> _Given information_
•••
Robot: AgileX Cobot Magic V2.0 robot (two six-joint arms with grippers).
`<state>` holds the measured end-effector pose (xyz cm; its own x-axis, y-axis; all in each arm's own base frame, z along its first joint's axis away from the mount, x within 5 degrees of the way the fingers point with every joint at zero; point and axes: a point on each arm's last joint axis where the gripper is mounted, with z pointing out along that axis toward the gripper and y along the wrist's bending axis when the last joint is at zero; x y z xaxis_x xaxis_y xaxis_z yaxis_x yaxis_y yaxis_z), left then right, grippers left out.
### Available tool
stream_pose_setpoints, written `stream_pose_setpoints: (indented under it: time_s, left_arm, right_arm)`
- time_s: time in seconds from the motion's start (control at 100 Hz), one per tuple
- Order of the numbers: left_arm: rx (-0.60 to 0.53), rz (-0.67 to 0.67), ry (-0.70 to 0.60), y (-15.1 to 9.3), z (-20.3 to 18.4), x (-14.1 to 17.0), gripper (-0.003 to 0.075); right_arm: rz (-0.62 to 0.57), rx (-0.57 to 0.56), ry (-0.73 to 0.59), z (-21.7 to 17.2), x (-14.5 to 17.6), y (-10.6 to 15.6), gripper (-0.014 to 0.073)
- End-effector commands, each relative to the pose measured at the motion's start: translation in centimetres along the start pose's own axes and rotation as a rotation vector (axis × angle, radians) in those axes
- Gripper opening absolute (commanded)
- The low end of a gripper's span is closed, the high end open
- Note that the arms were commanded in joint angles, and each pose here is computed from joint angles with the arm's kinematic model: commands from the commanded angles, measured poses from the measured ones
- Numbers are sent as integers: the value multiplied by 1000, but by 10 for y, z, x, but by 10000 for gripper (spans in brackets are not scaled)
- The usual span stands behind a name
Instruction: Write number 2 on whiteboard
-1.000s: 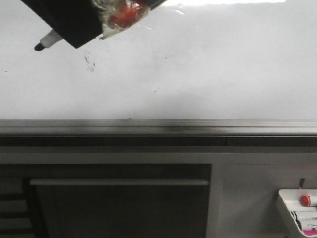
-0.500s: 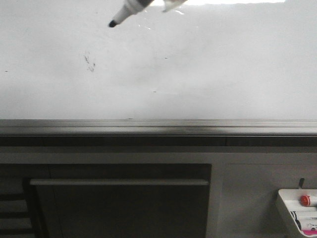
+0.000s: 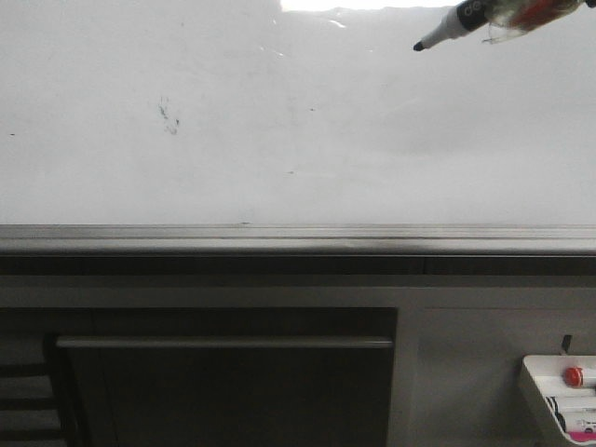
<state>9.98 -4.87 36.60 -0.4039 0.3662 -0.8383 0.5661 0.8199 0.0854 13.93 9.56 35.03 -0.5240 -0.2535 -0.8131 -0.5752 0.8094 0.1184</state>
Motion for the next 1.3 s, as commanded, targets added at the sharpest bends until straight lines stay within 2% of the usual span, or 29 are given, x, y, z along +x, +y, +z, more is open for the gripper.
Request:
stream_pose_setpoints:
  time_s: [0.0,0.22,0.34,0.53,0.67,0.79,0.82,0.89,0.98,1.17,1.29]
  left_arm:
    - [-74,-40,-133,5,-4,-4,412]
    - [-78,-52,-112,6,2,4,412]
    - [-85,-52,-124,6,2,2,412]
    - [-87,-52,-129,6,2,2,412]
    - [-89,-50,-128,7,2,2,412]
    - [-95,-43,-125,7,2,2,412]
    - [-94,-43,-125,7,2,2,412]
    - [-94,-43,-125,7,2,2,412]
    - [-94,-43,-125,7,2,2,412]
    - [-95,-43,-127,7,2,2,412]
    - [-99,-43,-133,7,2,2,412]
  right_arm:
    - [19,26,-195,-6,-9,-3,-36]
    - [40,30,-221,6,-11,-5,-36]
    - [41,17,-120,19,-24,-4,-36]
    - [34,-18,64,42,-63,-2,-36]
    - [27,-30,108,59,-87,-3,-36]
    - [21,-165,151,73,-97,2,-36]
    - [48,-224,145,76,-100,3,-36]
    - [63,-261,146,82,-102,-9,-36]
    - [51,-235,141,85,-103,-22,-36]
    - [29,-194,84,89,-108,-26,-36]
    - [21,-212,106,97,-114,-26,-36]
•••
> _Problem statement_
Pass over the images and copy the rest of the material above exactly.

> _Written response_
Robot: AgileX Cobot Magic V2.0 robot (two six-joint arms with grippers).
`<state>` holds the measured end-effector pose (xyz cm; its own x-axis, y-axis; all in each arm's own base frame, z along its first joint's axis away from the mount, x within 5 degrees of the way the fingers point with every joint at zero; point and axes: a point on each arm's last joint axis where the gripper is mounted, with z pointing out along that axis toward the gripper and y along the wrist's bending axis when the last joint is at zero; x y z xaxis_x xaxis_y xaxis_z yaxis_x yaxis_y yaxis_z), left then right, grippers left out.
### Available tool
stream_pose_setpoints, written `stream_pose_setpoints: (indented under it: time_s, left_arm, right_arm)`
- time_s: time in seconds from the motion's start (control at 100 Hz), one per tuple
- Order of the numbers: left_arm: rx (-0.60 to 0.53), rz (-0.67 to 0.67), ry (-0.70 to 0.60), y (-15.1 to 9.3), z (-20.3 to 18.4), x (-14.1 to 17.0), gripper (-0.003 to 0.075); right_arm: rz (-0.62 to 0.57), rx (-0.57 to 0.56), ry (-0.73 to 0.59), z (-21.7 to 17.2), x (-14.5 to 17.6), y (-10.6 to 15.6), gripper (-0.014 to 0.073)
- End-effector commands, each relative to the pose measured at the motion's start: translation in centimetres along the start pose's own axes and rotation as a rotation vector (axis × angle, radians) in those axes
- Gripper opening absolute (commanded)
- The low end of a gripper's span is closed, the high end open
- Note that the arms were commanded in joint angles, and each pose here is computed from joint angles with the arm's kinematic model: commands from the commanded angles, measured poses from the measured ones
- Numbers are sent as integers: the value multiplied by 1000, but by 10 for y, z, x, but by 10000 for gripper (spans in brackets are not scaled)
- The usual span stands behind a name
Instruction: Write number 2 on whiteboard
-1.000s: 
-0.500s: 
+0.000s: 
<state>9.98 -4.87 36.60 -0.4039 0.3662 -0.8383 0.5661 0.8199 0.0854 13.93 9.56 35.03 -0.5240 -0.2535 -0.8131 -0.5752 0.8094 0.1184</state>
Motion for the next 1.3 s, as commanded, targets added at the sharpest bends until straight lines stay within 2% of the usual span, or 29 are given, x, y, z along +x, +y, +z, more is open for the gripper.
Request:
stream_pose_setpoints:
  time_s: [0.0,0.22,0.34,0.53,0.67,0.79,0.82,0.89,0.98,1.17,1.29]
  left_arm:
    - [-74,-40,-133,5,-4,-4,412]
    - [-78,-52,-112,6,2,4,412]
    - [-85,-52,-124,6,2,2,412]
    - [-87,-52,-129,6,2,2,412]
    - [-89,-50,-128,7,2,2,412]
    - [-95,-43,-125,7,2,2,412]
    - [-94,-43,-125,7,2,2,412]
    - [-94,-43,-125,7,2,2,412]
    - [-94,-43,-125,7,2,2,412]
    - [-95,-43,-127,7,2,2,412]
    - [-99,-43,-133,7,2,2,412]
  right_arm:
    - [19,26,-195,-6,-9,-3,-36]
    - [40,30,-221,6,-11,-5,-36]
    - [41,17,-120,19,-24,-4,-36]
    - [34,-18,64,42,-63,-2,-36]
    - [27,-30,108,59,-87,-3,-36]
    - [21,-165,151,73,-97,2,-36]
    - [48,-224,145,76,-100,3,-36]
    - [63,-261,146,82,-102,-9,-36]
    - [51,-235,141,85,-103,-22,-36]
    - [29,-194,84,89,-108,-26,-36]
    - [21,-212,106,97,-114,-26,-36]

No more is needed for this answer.